Task instructions —
Below are entries; copy exactly the lines from the one with "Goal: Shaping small" through the one with "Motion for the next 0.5", both included, and leave out the rest.

Data for this task —

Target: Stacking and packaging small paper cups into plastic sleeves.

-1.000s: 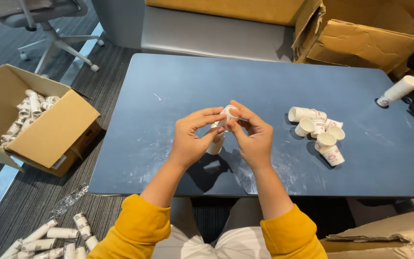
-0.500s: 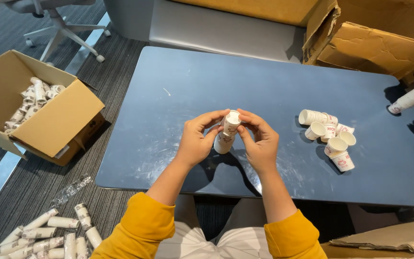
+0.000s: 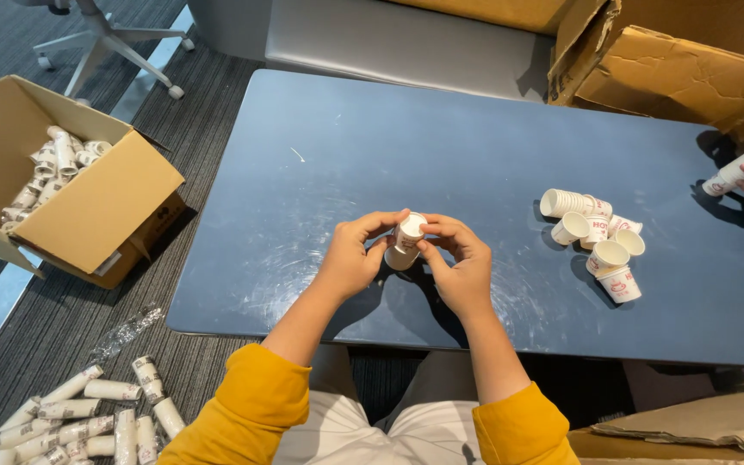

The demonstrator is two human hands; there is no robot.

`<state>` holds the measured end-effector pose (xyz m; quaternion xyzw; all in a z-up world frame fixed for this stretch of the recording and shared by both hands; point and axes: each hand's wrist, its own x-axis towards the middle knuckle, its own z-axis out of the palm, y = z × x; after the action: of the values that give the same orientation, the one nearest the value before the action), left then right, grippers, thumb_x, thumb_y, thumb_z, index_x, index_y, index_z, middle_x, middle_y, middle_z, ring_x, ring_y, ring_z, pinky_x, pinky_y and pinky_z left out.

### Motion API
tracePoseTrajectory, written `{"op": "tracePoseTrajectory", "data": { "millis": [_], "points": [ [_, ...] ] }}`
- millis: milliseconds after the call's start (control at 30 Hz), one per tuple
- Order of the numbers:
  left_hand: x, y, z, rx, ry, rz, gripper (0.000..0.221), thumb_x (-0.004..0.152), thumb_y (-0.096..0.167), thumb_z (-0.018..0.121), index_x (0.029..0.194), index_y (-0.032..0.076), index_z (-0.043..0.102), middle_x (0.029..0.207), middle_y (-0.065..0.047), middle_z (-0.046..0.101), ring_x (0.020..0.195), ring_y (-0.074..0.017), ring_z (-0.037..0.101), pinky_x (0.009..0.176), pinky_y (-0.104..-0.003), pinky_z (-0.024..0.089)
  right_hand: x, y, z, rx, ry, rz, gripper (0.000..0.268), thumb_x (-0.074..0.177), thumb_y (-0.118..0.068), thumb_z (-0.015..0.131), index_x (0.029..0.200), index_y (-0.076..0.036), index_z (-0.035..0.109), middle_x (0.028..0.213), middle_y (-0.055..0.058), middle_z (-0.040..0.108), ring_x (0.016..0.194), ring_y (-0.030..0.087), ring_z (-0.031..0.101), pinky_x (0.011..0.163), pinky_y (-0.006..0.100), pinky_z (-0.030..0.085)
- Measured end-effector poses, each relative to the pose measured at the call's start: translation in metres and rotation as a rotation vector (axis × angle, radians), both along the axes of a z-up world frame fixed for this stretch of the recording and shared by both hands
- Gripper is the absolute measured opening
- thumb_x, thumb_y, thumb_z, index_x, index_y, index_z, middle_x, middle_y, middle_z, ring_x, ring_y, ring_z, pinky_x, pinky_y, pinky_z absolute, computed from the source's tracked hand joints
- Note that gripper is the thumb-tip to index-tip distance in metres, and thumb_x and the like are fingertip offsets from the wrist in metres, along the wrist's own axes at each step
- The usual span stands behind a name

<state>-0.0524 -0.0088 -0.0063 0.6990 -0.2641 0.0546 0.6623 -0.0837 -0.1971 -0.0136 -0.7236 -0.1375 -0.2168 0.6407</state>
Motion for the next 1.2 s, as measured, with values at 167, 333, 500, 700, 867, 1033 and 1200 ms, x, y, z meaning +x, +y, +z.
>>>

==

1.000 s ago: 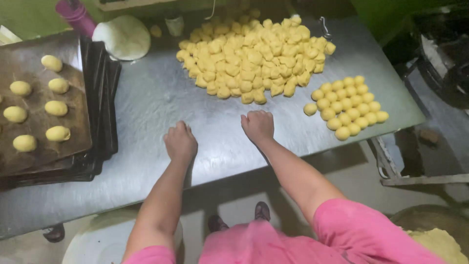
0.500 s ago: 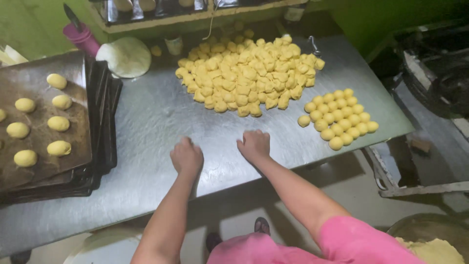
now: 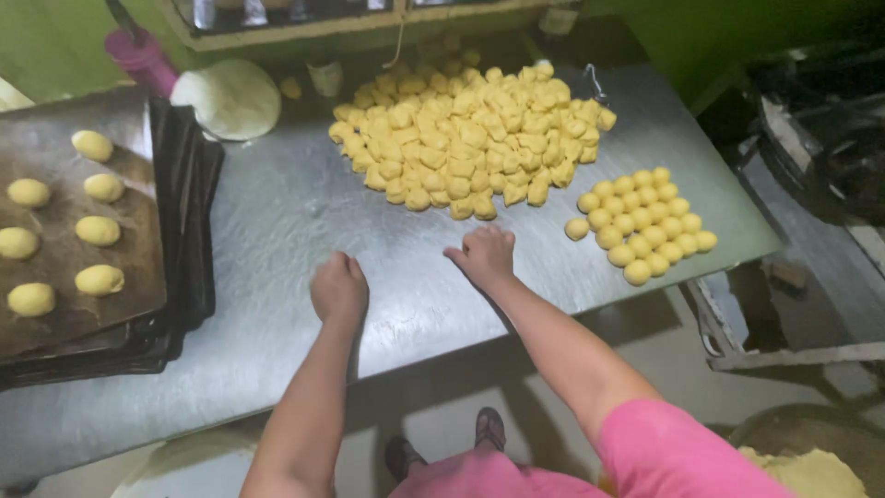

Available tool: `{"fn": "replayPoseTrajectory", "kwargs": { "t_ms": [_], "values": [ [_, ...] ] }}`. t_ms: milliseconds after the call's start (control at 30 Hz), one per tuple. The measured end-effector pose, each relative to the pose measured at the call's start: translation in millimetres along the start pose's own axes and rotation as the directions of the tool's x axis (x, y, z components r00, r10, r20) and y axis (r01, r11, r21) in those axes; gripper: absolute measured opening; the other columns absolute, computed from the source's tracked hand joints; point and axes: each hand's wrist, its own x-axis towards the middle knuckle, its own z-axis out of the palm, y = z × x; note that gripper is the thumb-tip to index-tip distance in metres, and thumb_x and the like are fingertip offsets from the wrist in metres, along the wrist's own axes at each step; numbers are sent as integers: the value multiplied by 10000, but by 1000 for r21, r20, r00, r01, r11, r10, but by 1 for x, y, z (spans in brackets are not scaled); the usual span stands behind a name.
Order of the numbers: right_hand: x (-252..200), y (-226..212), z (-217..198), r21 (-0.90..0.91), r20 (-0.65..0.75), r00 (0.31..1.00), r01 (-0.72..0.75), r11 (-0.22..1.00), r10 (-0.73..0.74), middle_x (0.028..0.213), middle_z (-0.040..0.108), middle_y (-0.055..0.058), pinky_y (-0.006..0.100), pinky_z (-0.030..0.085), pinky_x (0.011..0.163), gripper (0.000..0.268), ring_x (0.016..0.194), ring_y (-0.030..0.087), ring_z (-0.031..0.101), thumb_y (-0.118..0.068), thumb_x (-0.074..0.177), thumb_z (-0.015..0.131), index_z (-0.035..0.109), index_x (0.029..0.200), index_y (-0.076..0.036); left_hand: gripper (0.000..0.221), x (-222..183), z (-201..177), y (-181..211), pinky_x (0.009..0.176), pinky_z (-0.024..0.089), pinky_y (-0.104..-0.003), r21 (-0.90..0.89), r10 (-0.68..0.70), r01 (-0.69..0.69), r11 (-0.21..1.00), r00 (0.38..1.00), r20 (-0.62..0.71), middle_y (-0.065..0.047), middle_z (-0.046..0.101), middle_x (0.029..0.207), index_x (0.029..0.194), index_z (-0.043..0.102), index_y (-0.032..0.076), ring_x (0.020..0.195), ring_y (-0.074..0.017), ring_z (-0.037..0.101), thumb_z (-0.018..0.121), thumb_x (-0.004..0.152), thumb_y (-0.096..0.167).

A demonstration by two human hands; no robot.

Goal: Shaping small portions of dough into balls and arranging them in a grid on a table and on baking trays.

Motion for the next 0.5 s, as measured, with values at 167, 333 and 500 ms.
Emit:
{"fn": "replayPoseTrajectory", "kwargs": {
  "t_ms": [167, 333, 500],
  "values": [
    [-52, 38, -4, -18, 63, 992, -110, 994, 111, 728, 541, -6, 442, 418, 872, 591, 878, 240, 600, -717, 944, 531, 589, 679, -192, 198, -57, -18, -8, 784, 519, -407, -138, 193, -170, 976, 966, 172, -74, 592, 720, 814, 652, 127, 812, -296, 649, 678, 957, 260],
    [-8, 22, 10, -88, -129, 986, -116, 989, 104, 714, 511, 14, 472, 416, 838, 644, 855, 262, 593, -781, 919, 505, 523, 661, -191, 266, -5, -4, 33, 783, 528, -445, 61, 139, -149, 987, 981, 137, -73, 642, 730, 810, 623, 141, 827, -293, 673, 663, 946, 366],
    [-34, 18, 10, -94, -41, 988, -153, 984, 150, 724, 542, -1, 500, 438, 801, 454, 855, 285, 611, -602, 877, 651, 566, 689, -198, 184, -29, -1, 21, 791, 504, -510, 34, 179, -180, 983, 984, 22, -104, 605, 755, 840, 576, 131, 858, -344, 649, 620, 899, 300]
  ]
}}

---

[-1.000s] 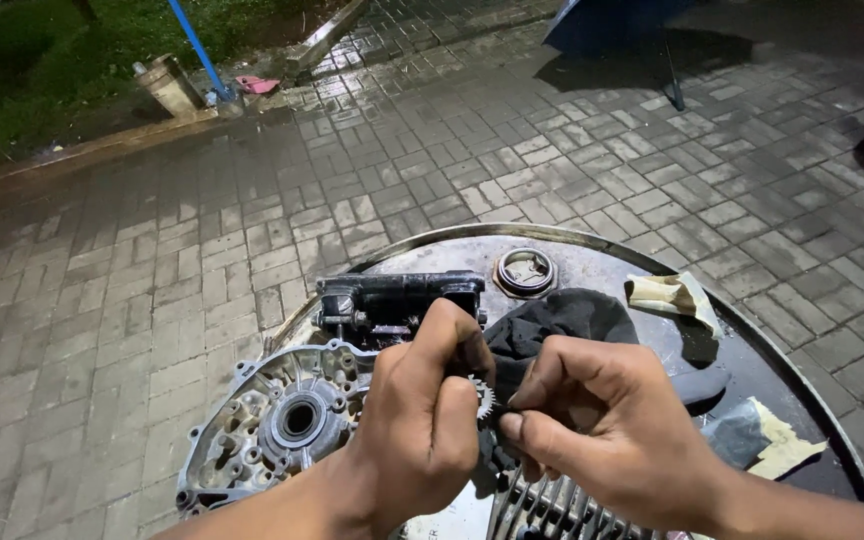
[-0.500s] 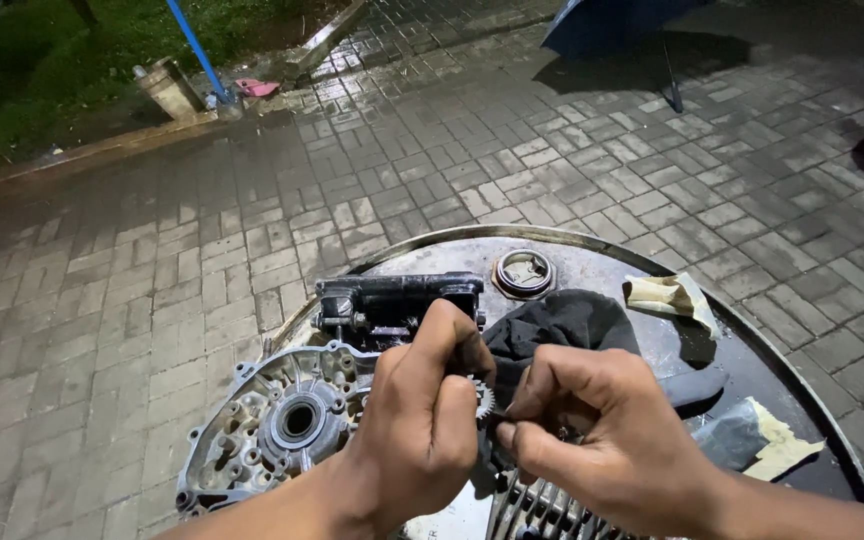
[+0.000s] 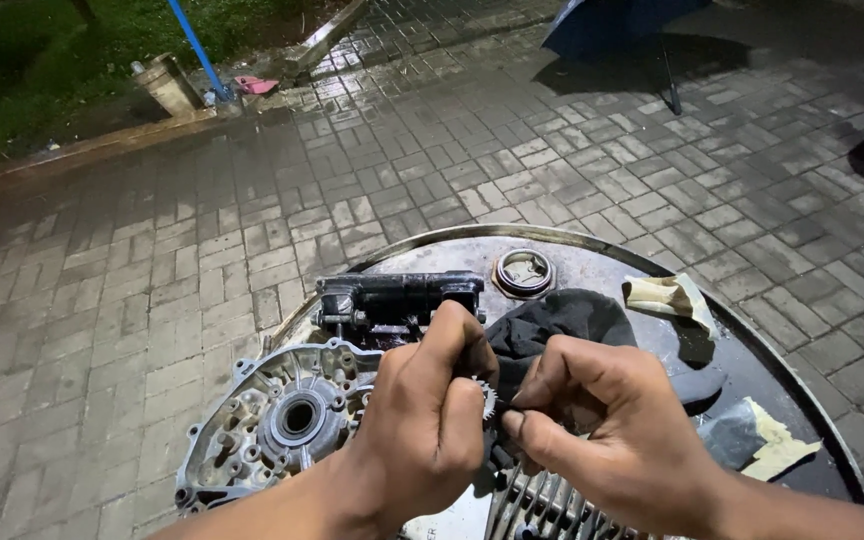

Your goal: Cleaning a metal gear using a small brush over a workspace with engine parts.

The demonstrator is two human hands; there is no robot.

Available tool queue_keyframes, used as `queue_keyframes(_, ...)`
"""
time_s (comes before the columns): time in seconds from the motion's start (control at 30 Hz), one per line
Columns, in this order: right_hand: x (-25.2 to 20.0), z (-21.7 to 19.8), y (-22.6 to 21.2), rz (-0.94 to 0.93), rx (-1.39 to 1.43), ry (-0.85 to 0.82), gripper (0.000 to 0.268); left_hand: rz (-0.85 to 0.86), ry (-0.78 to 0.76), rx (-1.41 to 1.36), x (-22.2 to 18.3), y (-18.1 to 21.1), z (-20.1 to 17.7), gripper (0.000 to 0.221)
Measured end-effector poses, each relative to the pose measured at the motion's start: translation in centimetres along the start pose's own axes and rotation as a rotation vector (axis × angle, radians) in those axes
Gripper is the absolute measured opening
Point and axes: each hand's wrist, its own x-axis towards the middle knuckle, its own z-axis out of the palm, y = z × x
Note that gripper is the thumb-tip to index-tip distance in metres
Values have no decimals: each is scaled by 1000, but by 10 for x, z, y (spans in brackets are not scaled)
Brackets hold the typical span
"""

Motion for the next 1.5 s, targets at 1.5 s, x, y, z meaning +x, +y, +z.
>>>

Result below —
Goal: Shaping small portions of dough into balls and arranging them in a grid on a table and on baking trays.

Motion for the next 0.5 s, as measured, with values at 167, 333 and 500 ms.

The answer has now been finished.